### TRY IT:
Below is a block of records; return all of them exactly, but without the images.

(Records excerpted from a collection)
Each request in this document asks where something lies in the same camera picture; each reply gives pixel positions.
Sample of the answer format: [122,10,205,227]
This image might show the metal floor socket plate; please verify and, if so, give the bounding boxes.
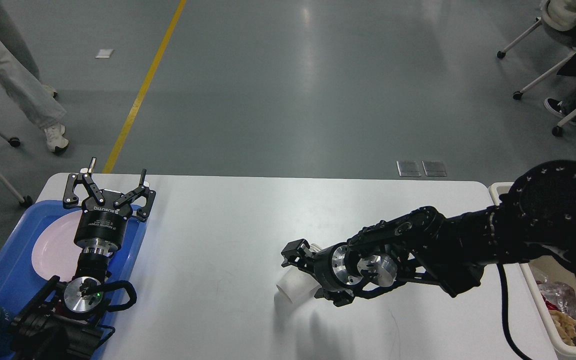
[396,161,422,178]

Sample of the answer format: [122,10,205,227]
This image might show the pink plate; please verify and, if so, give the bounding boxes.
[31,210,102,282]

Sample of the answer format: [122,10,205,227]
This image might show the brown paper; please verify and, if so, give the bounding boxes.
[548,309,576,347]

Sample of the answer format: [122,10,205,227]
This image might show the crushed red can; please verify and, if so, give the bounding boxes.
[541,294,567,313]

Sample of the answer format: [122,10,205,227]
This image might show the white paper cups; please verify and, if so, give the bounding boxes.
[275,265,322,304]

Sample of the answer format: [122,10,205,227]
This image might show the white office chair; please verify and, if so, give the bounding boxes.
[496,0,576,137]

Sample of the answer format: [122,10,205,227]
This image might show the person in grey trousers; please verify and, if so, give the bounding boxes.
[0,2,70,154]

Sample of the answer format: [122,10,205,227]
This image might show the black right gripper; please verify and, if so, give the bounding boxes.
[281,239,356,308]

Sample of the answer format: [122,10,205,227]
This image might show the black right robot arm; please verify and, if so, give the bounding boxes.
[281,160,576,360]

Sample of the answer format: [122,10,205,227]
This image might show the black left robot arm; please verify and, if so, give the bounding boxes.
[7,157,156,360]

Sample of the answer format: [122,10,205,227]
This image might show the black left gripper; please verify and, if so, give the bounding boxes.
[62,156,157,248]

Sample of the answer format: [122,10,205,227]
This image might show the foil ball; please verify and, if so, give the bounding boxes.
[530,265,576,321]

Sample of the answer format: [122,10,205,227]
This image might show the black sneaker at right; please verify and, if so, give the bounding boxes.
[542,97,576,126]

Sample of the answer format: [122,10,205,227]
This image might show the beige plastic bin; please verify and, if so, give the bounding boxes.
[488,181,576,359]

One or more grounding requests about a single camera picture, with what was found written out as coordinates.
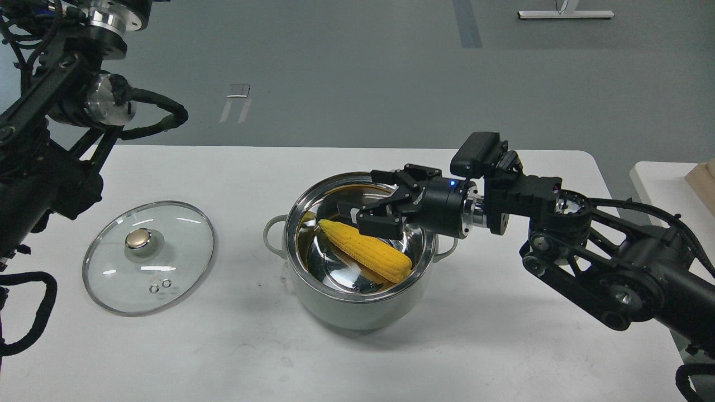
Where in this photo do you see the yellow corn cob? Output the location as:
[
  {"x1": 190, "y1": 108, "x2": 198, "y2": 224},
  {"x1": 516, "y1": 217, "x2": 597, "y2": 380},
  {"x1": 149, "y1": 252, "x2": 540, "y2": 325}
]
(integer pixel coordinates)
[{"x1": 318, "y1": 219, "x2": 413, "y2": 284}]

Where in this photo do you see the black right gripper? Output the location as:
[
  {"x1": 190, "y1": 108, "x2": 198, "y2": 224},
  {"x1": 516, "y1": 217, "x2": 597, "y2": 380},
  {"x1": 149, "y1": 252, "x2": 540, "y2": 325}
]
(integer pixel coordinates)
[{"x1": 337, "y1": 165, "x2": 478, "y2": 240}]

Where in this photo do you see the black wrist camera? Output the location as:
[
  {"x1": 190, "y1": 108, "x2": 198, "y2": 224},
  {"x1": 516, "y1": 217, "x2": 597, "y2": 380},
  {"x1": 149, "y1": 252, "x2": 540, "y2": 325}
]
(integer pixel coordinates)
[{"x1": 450, "y1": 132, "x2": 508, "y2": 179}]

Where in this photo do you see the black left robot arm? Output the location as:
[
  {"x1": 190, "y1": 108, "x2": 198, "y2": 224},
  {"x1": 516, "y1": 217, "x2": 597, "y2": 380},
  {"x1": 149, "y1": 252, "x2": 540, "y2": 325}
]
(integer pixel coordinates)
[{"x1": 1, "y1": 1, "x2": 188, "y2": 269}]

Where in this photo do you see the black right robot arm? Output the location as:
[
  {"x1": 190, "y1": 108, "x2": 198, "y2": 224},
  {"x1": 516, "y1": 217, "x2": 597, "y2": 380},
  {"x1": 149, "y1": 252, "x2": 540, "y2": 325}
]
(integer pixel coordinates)
[{"x1": 338, "y1": 150, "x2": 713, "y2": 358}]

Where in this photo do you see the white desk foot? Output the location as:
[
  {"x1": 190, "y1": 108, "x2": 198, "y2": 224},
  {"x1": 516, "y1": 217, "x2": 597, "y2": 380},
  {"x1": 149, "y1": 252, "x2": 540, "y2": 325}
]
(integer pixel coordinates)
[{"x1": 517, "y1": 1, "x2": 615, "y2": 20}]

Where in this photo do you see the wooden block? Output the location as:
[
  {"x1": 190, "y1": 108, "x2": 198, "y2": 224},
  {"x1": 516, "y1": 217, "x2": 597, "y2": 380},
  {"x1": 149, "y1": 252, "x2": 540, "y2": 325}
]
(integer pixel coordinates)
[{"x1": 684, "y1": 157, "x2": 714, "y2": 217}]

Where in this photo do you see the white stainless steel pot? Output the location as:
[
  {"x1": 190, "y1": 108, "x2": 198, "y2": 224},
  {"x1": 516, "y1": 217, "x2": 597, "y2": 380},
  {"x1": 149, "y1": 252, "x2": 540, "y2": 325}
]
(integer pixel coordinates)
[{"x1": 263, "y1": 171, "x2": 456, "y2": 330}]

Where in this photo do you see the white side table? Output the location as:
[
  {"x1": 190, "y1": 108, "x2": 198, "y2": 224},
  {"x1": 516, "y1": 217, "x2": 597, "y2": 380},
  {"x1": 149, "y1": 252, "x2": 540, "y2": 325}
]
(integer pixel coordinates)
[{"x1": 629, "y1": 162, "x2": 714, "y2": 262}]

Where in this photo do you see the glass pot lid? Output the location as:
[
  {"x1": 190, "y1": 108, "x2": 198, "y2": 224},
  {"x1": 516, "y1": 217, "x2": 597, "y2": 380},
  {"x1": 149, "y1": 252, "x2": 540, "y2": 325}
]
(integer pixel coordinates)
[{"x1": 82, "y1": 200, "x2": 216, "y2": 317}]

### SOLUTION:
Each request in this document asks where something lies in the same camera picture; each reply gives pixel positions.
Sample of the answer format: [122,10,205,227]
This image might show the metal floor socket plate; please verify and, if so, give the bounding boxes.
[396,161,422,178]

Sample of the answer format: [122,10,205,227]
This image might show the pink plate; please verify and, if so, give the bounding boxes.
[31,210,102,282]

Sample of the answer format: [122,10,205,227]
This image might show the brown paper; please verify and, if so, give the bounding boxes.
[548,309,576,347]

Sample of the answer format: [122,10,205,227]
This image might show the crushed red can; please verify and, if so, give the bounding boxes.
[541,294,567,313]

Sample of the answer format: [122,10,205,227]
This image might show the white paper cups; please verify and, if so, give the bounding boxes.
[275,265,322,304]

Sample of the answer format: [122,10,205,227]
This image might show the white office chair; please verify and, if so, give the bounding boxes.
[496,0,576,137]

Sample of the answer format: [122,10,205,227]
This image might show the person in grey trousers; please verify and, if so, give the bounding boxes.
[0,2,70,154]

Sample of the answer format: [122,10,205,227]
This image might show the black right gripper; please verify and, if so, give the bounding boxes.
[281,239,356,308]

Sample of the answer format: [122,10,205,227]
This image might show the black right robot arm; please verify and, if so, give the bounding boxes.
[281,160,576,360]

Sample of the answer format: [122,10,205,227]
This image might show the black left robot arm; please verify and, if so, give the bounding boxes.
[7,157,156,360]

Sample of the answer format: [122,10,205,227]
This image might show the black left gripper; please verify and, if so, give the bounding boxes.
[62,156,157,248]

Sample of the answer format: [122,10,205,227]
This image might show the foil ball; please verify and, if so, give the bounding boxes.
[530,265,576,321]

Sample of the answer format: [122,10,205,227]
This image might show the black sneaker at right; please verify and, if so, give the bounding boxes.
[542,97,576,126]

Sample of the answer format: [122,10,205,227]
This image might show the beige plastic bin; please verify and, if so, give the bounding boxes.
[488,181,576,359]

One or more grounding requests about a single camera picture, with what was found written out as coordinates.
Where in this photo do you see the yellow corn cob? Output the location as:
[
  {"x1": 190, "y1": 108, "x2": 198, "y2": 224},
  {"x1": 516, "y1": 217, "x2": 597, "y2": 380},
  {"x1": 149, "y1": 252, "x2": 540, "y2": 325}
]
(integer pixel coordinates)
[{"x1": 318, "y1": 219, "x2": 413, "y2": 284}]

Where in this photo do you see the black right gripper? Output the location as:
[
  {"x1": 190, "y1": 108, "x2": 198, "y2": 224},
  {"x1": 516, "y1": 217, "x2": 597, "y2": 380},
  {"x1": 149, "y1": 252, "x2": 540, "y2": 325}
]
(integer pixel coordinates)
[{"x1": 337, "y1": 165, "x2": 478, "y2": 240}]

Where in this photo do you see the black wrist camera? Output the location as:
[
  {"x1": 190, "y1": 108, "x2": 198, "y2": 224},
  {"x1": 516, "y1": 217, "x2": 597, "y2": 380},
  {"x1": 149, "y1": 252, "x2": 540, "y2": 325}
]
(integer pixel coordinates)
[{"x1": 450, "y1": 132, "x2": 508, "y2": 179}]

Where in this photo do you see the black left robot arm? Output the location as:
[
  {"x1": 190, "y1": 108, "x2": 198, "y2": 224},
  {"x1": 516, "y1": 217, "x2": 597, "y2": 380},
  {"x1": 149, "y1": 252, "x2": 540, "y2": 325}
]
(integer pixel coordinates)
[{"x1": 1, "y1": 1, "x2": 188, "y2": 269}]

Where in this photo do you see the black right robot arm? Output the location as:
[
  {"x1": 190, "y1": 108, "x2": 198, "y2": 224},
  {"x1": 516, "y1": 217, "x2": 597, "y2": 380},
  {"x1": 149, "y1": 252, "x2": 540, "y2": 325}
]
(integer pixel coordinates)
[{"x1": 338, "y1": 150, "x2": 713, "y2": 358}]

Where in this photo do you see the white desk foot? Output the location as:
[
  {"x1": 190, "y1": 108, "x2": 198, "y2": 224},
  {"x1": 516, "y1": 217, "x2": 597, "y2": 380},
  {"x1": 149, "y1": 252, "x2": 540, "y2": 325}
]
(integer pixel coordinates)
[{"x1": 517, "y1": 1, "x2": 615, "y2": 20}]

Where in this photo do you see the wooden block? Output the location as:
[
  {"x1": 190, "y1": 108, "x2": 198, "y2": 224},
  {"x1": 516, "y1": 217, "x2": 597, "y2": 380},
  {"x1": 149, "y1": 252, "x2": 540, "y2": 325}
]
(integer pixel coordinates)
[{"x1": 684, "y1": 157, "x2": 714, "y2": 217}]

Where in this photo do you see the white stainless steel pot? Output the location as:
[
  {"x1": 190, "y1": 108, "x2": 198, "y2": 224},
  {"x1": 516, "y1": 217, "x2": 597, "y2": 380},
  {"x1": 149, "y1": 252, "x2": 540, "y2": 325}
]
(integer pixel coordinates)
[{"x1": 263, "y1": 171, "x2": 456, "y2": 330}]

Where in this photo do you see the white side table? Output the location as:
[
  {"x1": 190, "y1": 108, "x2": 198, "y2": 224},
  {"x1": 516, "y1": 217, "x2": 597, "y2": 380},
  {"x1": 149, "y1": 252, "x2": 540, "y2": 325}
]
(integer pixel coordinates)
[{"x1": 629, "y1": 162, "x2": 714, "y2": 262}]

Where in this photo do you see the glass pot lid? Output the location as:
[
  {"x1": 190, "y1": 108, "x2": 198, "y2": 224},
  {"x1": 516, "y1": 217, "x2": 597, "y2": 380},
  {"x1": 149, "y1": 252, "x2": 540, "y2": 325}
]
(integer pixel coordinates)
[{"x1": 82, "y1": 200, "x2": 216, "y2": 317}]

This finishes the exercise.